▼

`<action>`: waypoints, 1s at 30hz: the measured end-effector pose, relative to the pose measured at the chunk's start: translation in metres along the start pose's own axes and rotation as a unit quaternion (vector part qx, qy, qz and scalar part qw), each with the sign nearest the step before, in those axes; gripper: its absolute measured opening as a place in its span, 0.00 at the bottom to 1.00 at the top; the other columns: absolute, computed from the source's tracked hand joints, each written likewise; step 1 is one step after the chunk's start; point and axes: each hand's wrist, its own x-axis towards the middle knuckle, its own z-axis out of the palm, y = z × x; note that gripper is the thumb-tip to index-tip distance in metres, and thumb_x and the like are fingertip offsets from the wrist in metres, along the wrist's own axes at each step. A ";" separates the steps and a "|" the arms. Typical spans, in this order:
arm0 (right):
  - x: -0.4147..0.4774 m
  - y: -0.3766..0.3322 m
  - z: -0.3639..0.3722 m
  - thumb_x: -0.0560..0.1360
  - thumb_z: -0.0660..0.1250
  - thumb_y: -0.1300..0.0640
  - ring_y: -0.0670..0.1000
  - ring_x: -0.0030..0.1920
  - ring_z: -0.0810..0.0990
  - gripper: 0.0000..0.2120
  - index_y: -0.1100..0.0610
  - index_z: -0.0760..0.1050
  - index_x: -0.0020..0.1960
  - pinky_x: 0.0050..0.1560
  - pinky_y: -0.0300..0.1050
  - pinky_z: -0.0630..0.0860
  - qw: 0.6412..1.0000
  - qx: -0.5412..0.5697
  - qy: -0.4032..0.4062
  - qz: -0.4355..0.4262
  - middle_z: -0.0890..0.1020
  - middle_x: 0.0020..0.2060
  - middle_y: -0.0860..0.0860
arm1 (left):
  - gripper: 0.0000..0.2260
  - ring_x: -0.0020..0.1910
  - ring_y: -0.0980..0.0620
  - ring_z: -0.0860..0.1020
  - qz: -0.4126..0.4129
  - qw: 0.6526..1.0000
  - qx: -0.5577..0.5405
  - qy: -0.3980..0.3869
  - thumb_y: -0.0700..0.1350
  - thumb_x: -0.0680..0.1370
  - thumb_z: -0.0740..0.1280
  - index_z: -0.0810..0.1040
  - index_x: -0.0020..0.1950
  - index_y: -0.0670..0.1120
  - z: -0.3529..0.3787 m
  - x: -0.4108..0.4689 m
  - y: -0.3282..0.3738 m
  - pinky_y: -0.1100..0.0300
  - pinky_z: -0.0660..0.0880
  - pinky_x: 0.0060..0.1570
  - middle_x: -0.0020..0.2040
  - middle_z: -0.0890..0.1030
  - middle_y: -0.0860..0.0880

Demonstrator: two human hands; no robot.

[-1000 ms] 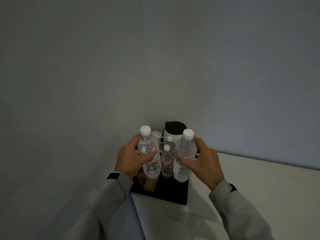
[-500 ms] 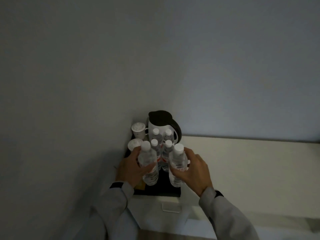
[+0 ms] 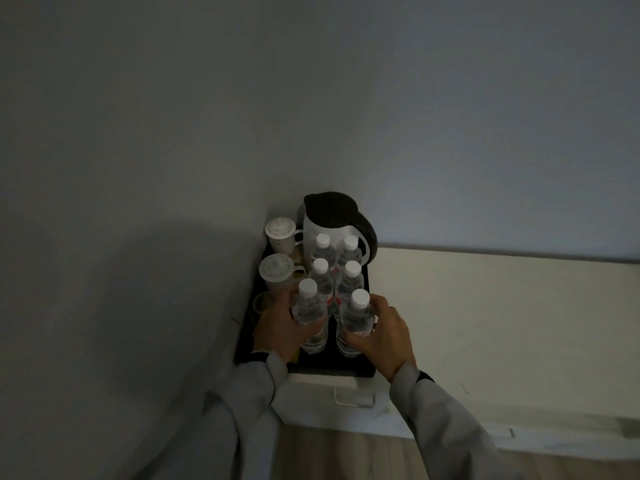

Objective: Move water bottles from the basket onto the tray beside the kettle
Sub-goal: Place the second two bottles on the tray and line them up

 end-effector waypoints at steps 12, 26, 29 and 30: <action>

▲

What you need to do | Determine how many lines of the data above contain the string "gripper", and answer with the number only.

Answer space | 3